What you are asked to do
Copy nothing before the line that contains "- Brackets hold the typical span"; from there, transcribe each line exactly through the end of the material, omitting pictures.
───── Data excerpt
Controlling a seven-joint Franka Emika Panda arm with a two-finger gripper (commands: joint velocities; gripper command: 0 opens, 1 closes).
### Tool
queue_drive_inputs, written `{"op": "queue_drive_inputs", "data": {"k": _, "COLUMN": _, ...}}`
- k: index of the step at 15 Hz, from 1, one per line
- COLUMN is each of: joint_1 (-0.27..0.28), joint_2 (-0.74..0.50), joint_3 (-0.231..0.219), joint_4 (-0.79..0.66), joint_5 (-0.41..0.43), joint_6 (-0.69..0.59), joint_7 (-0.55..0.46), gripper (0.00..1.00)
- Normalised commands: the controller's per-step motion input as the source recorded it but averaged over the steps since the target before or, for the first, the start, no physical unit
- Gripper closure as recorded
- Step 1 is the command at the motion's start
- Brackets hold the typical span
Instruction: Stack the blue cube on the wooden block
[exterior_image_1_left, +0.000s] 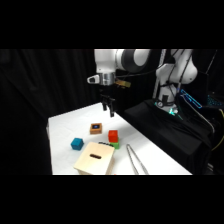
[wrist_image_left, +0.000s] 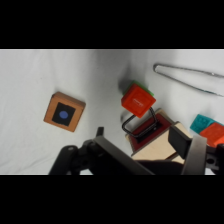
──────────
Answer to this exercise
- Brackets hold the typical span
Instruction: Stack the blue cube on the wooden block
[exterior_image_1_left, +0.000s] 
[wrist_image_left, +0.000s] 

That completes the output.